*TASK DESCRIPTION*: Retype each entry below exactly as it stands.

(Items from a data source)
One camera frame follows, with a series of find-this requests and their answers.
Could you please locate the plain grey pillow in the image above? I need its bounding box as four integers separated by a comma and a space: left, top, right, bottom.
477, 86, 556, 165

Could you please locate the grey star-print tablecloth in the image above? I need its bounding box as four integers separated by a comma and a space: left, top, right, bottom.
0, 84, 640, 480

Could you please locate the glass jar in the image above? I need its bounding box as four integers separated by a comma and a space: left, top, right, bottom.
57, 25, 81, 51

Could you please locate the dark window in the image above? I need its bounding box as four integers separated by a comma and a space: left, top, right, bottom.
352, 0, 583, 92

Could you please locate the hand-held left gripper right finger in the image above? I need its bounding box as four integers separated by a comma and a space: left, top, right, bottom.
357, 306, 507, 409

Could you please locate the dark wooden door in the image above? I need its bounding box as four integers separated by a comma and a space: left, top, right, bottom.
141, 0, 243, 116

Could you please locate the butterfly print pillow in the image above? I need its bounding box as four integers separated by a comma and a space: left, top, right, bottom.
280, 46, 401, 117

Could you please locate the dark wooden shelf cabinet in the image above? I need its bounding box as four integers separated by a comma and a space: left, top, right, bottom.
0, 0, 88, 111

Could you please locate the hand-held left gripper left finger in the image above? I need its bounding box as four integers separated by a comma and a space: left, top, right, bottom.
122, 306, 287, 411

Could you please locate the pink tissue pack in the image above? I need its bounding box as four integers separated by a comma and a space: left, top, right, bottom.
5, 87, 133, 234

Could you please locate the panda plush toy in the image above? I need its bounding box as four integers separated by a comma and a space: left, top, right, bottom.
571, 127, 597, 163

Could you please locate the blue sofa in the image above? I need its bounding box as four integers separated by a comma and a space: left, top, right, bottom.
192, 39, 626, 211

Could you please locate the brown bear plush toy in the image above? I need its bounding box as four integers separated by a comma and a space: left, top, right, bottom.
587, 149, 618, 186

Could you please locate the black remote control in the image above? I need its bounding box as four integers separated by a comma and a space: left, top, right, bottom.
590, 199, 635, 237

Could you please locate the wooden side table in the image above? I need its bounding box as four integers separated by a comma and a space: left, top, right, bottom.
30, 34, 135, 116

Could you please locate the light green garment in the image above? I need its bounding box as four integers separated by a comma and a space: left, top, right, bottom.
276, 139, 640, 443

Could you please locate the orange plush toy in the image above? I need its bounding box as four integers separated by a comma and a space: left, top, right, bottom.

*WRITTEN RESPONSE*:
One camera frame follows, with a series of find-this requests and their answers.
Could you please locate the plain grey pillow in the image above? I need its bounding box as four integers separated by a comma and a space: left, top, right, bottom.
477, 86, 556, 165

Could you please locate the grey star-print tablecloth in the image above? I need its bounding box as four integers separated by a comma and a space: left, top, right, bottom.
0, 84, 640, 480

Could you please locate the glass jar in the image above? I need its bounding box as four integers separated by a comma and a space: left, top, right, bottom.
57, 25, 81, 51

Could you please locate the dark window in the image above? I need its bounding box as four integers separated by a comma and a space: left, top, right, bottom.
352, 0, 583, 92

Could you please locate the hand-held left gripper right finger in the image above? I need its bounding box as four integers separated by a comma and a space: left, top, right, bottom.
357, 306, 507, 409

Could you please locate the dark wooden door in the image above? I need its bounding box as four integers separated by a comma and a space: left, top, right, bottom.
141, 0, 243, 116

Could you please locate the butterfly print pillow in the image above? I need its bounding box as four integers separated by a comma and a space: left, top, right, bottom.
280, 46, 401, 117

Could you please locate the dark wooden shelf cabinet in the image above? I need its bounding box as four integers separated by a comma and a space: left, top, right, bottom.
0, 0, 88, 111

Could you please locate the hand-held left gripper left finger in the image above? I need its bounding box as four integers separated by a comma and a space: left, top, right, bottom.
122, 306, 287, 411

Could you please locate the pink tissue pack in the image above? I need its bounding box as four integers separated by a comma and a space: left, top, right, bottom.
5, 87, 133, 234

Could you please locate the panda plush toy in the image above? I need its bounding box as four integers separated by a comma and a space: left, top, right, bottom.
571, 127, 597, 163

Could you please locate the blue sofa in the image above? I need its bounding box as four integers separated by a comma and a space: left, top, right, bottom.
192, 39, 626, 211

Could you please locate the brown bear plush toy in the image above? I need its bounding box as four integers separated by a comma and a space: left, top, right, bottom.
587, 149, 618, 186

Could you please locate the black remote control in the image above? I need its bounding box as four integers separated by a comma and a space: left, top, right, bottom.
590, 199, 635, 237

Could you please locate the wooden side table in the image above? I need its bounding box as four integers separated by a comma and a space: left, top, right, bottom.
30, 34, 135, 116

Could you please locate the light green garment in the image above? I need its bounding box as four integers separated by a comma and a space: left, top, right, bottom.
276, 139, 640, 443

Could you please locate the orange plush toy in the image above? I need its bounding box as four integers separated by a comma and a space: left, top, right, bottom.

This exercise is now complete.